PySpark for Data Engineering -

Introduction

Have you ever wondered how companies like Netflix, Amazon, or Flipkart process massive amounts of data every day? That’s where big data tools come in. One powerful tool that makes working with big data easier—especially for Python lovers—is PySpark.

What is PySpark?

PySpark is the Python API for Apache Spark. Apache Spark is an open-source big data processing engine known for its speed, scalability, and ease of use. PySpark allows you to write Spark jobs using Python instead of Scala or Java, making big data accessible to Python developers.

Why Use PySpark?

Fast Processing: PySpark works in memory, making it faster than traditional tools like Hadoop.
Handles Large Datasets: Can process terabytes or even petabytes of data efficiently.
Supports DataFrames: Similar to Pandas, but designed for distributed data.
Easy to Scale: Runs on your laptop or on a massive cluster with ease.
Integrates with Other Tools: Works with Hadoop, Hive, SQL, and more.

Key Components of PySpark

RDD (Resilient Distributed Dataset): The core data structure, like a big list spread across multiple computers.
DataFrame: Similar to a table or Pandas DataFrame, optimized for large-scale data operations.
Spark SQL: Enables SQL-style querying over your big data.
MLlib: A built-in library for scalable machine learning tasks.
Spark Streaming: Handles real-time data processing like live tweets or logs.

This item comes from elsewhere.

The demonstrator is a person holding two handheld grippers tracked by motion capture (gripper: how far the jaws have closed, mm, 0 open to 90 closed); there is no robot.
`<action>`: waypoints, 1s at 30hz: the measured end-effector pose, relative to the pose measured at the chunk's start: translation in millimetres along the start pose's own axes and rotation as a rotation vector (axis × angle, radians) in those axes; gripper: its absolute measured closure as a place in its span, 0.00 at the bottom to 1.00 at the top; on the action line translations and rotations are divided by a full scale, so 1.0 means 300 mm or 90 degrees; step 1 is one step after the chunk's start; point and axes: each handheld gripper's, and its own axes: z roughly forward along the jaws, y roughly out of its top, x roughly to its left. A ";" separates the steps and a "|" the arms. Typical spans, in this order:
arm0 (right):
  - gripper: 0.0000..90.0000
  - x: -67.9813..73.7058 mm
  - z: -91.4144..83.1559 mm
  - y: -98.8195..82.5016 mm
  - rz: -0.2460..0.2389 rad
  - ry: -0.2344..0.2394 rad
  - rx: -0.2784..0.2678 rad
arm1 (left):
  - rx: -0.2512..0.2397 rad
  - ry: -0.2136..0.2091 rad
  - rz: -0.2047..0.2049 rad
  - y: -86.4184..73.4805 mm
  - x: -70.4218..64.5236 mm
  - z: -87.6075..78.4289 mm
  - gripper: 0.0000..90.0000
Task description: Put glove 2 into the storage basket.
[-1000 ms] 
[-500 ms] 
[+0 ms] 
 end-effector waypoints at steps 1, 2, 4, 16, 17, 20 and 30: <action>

What Can You Do With PySpark?

With PySpark, you can:

Clean and analyze large datasets.
Run SQL-like queries on distributed data.
Build machine learning models on massive datasets.
Process real-time streaming data for analytics and alerting.

Example Use Case

Imagine a company has 1 billion customer records stored in different systems. PySpark helps:

Load and merge all that data efficiently.
Clean and prepare it for analysis.
Identify useful patterns, like buying habits.
Build recommendation engines based on user behavior.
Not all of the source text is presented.